Patrolman William L. Stephens was born in Loretto, Cambria County on December 26, 1862, the son of Susan Cox. As a young man, he moved to Altoona where he worked as a carpenter until he joined the Altoona police force on April 6, 1893. Patrolman Stephens was described as being well-liked by those who knew him.
On the evening of January 5, 1920, Patrolman Stephens’ watch came to an end due to a tragic accident that occurred at 6:30 – only half an hour after the start of his shift. That cold evening, Stephens was directing traffic at the intersection of Eighth Avenue and Seventh Street. A Woolis delivery truck – Woolis was an Altoona grocery store – was traveling east on Eighth Avenue when Mr. Stephens motioned for the truck, driven by James Panagoplos, to proceed through the intersection.
At the same time, a car driven by J.H. Keefer was traveling on Seventh Street, nearing Eighth Avenue. Keefer believed Patrolman Stephens was motioning for him to proceed through the intersection. The car driven by Keefer was traveling fast, as he had accelerated to go up the hill approaching the intersection.
Unfortunately, both vehicles entered the intersection at the same time.
As Stephens stepped from the curb, the vehicle driven by Keefer struck the rear of the Woolis truck, causing the delivery truck to spin around. The lower leg of Patrolman Stephens was pinned between the Woolis truck and the curb. Stephens fell backward, fracturing his neck when his head struck the pavement.

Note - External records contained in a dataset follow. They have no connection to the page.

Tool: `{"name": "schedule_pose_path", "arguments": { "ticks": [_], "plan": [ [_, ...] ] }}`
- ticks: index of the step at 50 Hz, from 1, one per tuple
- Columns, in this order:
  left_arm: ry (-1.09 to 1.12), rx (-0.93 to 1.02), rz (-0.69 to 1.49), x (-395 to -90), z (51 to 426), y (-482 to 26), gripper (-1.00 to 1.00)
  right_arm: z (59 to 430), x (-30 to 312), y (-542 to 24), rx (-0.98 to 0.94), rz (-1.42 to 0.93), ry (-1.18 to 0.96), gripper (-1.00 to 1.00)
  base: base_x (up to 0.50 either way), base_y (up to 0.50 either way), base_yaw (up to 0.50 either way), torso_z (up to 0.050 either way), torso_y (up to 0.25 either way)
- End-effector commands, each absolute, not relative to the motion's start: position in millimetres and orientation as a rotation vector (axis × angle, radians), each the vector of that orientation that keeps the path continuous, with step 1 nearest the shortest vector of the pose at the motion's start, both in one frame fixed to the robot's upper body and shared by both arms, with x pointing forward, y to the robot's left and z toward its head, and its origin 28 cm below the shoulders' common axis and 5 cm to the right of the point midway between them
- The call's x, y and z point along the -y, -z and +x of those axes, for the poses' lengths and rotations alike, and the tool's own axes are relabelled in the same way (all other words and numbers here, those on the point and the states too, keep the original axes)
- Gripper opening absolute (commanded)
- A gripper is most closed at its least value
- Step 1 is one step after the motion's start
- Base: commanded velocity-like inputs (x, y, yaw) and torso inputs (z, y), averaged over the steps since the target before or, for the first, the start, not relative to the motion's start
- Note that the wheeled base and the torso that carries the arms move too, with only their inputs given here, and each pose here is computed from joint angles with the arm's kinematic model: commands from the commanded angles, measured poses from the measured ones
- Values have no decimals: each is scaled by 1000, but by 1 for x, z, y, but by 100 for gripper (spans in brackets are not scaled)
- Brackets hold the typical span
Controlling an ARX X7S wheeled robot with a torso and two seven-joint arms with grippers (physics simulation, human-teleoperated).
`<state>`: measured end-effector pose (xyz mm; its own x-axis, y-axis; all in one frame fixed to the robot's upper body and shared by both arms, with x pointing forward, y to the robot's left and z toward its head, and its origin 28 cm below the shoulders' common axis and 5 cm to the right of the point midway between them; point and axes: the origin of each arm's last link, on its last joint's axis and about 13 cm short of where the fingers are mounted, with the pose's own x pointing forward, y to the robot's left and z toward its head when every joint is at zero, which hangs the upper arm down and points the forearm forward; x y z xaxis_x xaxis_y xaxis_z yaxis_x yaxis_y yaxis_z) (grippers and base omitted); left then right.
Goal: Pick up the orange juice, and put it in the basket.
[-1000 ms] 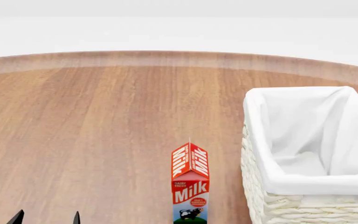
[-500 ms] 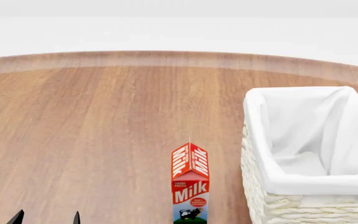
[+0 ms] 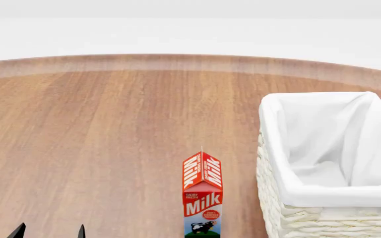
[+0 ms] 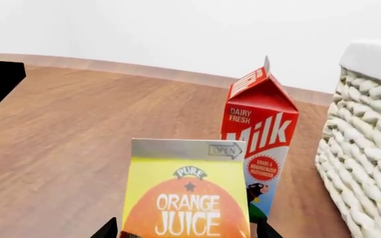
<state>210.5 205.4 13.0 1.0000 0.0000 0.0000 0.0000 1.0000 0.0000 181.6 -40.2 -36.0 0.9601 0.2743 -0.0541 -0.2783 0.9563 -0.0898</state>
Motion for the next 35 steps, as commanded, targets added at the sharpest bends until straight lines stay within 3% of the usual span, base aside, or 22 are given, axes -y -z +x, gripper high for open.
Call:
{"name": "schedule_pose_path", "arguments": {
  "ticks": [1, 15, 16, 35],
  "plan": [
    [0, 0, 0, -205, 211, -13, 100, 186, 39, 39, -46, -100, -278, 100, 0, 0, 0, 0, 0],
    [0, 0, 0, -205, 211, -13, 100, 187, 39, 40, -49, -102, -279, 100, 0, 0, 0, 0, 0],
    [0, 0, 0, -205, 211, -13, 100, 187, 39, 40, -48, -103, -280, -100, 0, 0, 0, 0, 0],
    [0, 0, 0, -205, 211, -13, 100, 182, 37, 32, -33, -82, -289, -100, 0, 0, 0, 0, 0]
  ]
}}
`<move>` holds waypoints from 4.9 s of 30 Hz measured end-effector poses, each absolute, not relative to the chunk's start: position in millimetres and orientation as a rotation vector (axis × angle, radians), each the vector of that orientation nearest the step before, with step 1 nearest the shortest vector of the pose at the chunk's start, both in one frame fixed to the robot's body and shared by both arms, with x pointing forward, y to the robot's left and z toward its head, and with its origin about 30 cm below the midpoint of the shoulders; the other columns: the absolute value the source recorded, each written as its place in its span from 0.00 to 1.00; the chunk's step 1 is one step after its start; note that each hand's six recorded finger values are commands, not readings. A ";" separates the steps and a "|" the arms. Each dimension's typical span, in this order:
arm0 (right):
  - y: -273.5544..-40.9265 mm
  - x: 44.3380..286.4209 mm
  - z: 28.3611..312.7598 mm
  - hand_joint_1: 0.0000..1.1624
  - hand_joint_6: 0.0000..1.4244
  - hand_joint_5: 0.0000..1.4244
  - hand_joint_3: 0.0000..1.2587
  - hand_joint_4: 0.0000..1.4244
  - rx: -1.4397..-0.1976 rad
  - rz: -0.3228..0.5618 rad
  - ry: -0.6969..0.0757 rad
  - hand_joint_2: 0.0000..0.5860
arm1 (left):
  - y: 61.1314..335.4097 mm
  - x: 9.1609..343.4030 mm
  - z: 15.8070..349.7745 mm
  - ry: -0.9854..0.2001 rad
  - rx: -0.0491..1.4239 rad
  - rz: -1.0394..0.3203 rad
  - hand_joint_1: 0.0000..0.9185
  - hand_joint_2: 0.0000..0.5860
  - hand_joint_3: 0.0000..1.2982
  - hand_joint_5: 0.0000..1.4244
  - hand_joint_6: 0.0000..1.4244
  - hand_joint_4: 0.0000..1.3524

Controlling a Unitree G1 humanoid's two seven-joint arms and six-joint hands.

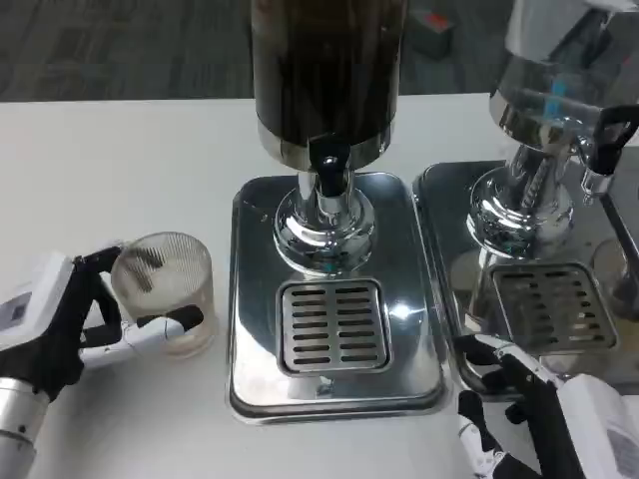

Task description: Grasp the cup under the faucet to collect the drink, then remove the cup.

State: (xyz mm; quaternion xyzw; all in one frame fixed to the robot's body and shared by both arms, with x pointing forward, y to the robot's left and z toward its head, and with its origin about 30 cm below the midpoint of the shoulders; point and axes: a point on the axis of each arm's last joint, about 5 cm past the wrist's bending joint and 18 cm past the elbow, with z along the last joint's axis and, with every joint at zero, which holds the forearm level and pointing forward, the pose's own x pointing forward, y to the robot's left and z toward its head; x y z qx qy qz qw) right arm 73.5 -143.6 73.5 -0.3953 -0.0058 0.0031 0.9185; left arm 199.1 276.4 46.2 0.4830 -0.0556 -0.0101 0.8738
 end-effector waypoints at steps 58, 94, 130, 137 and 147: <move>-137.4 71.4 71.2 0.67 0.44 0.28 0.27 0.23 -0.752 -0.058 -0.018 0.93 | 225.1 201.9 46.6 -0.368 0.816 -0.063 0.49 0.03 0.57 0.78 1.00 0.68; -133.4 81.1 114.7 0.53 0.30 0.23 0.24 0.22 -0.796 -0.098 -0.199 0.96 | 189.5 222.9 37.6 -0.338 0.783 -0.187 0.50 0.01 0.55 0.76 1.00 0.66; -132.3 77.3 115.4 0.50 0.33 0.25 0.28 0.23 -0.734 -0.109 -0.157 0.93 | 187.4 230.3 38.6 -0.341 0.850 -0.216 0.09 0.00 0.42 0.59 0.83 0.45; -132.2 79.6 114.7 0.50 0.34 0.26 0.28 0.24 -0.730 -0.111 -0.160 0.94 | 193.2 230.4 42.0 -0.346 0.841 -0.247 0.01 0.00 0.38 0.54 0.76 0.39; -132.5 79.8 113.7 0.51 0.34 0.26 0.29 0.24 -0.716 -0.114 -0.152 0.94 | 194.1 230.1 44.2 -0.344 0.818 -0.309 0.00 0.00 0.36 0.52 0.72 0.38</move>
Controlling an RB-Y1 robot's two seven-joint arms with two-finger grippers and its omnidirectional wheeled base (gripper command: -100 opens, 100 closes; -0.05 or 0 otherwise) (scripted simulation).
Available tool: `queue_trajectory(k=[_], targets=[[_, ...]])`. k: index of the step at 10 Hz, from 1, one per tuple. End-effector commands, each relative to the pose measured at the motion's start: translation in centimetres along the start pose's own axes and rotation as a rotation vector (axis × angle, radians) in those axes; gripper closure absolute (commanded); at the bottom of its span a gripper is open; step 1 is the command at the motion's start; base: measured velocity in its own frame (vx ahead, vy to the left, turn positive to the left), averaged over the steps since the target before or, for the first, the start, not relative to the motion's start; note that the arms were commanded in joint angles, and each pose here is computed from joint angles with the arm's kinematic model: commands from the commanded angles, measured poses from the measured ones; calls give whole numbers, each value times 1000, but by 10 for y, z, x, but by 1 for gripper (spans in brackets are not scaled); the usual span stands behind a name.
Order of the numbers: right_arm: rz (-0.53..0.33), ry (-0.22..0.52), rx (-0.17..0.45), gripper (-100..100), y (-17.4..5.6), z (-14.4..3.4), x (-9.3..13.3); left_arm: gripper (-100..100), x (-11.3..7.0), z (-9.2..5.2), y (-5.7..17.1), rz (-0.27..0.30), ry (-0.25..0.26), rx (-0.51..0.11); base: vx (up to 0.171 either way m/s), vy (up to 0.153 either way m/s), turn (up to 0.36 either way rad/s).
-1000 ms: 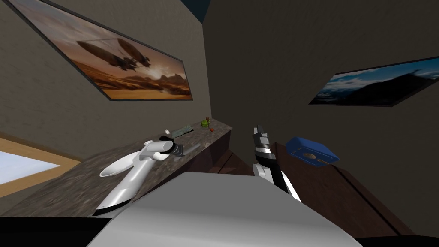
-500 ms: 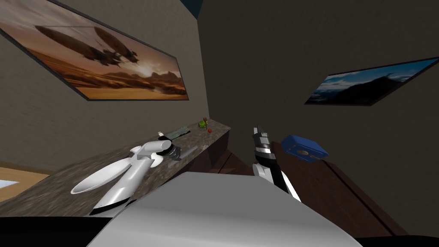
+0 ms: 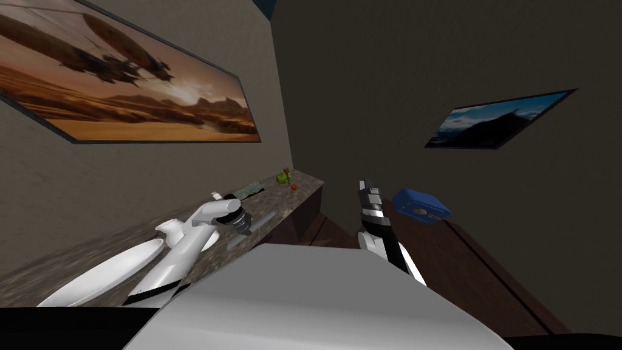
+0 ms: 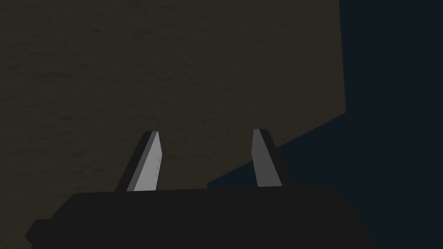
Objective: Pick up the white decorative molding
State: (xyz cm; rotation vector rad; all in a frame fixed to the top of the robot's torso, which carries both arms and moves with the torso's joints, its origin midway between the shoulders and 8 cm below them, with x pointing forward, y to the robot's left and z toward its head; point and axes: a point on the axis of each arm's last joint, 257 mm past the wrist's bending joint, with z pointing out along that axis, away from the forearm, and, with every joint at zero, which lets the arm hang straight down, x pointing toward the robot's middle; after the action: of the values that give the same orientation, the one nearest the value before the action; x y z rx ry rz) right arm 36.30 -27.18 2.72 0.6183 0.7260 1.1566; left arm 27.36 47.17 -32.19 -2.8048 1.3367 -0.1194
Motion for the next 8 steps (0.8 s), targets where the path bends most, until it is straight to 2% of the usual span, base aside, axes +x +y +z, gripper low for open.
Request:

Authorities were notified and soon police and an ambulance were on their way to the tragic accident. Those at the scene moved Stephens to the backroom of the barber shop, which was at the intersection, to keep him out of the cold while they waited for help.
Sadly, help came too late – Patrolman William Stephens passed while being taken to the hospital.
William Stephens had served on the Altoona police force for three months shy of twenty-seven years and was survived by his wife, six children, and six grandchildren. The Altoona Tribune noted Stephens was well-liked by all who knew him and enjoyed his job, having not missed a day of work in more than five years.
I finished paying my respects to Patrolman William L. Stephens, remembering how the community mourned at the loss of one of their own, who had dedicated his life to the Altoona police force.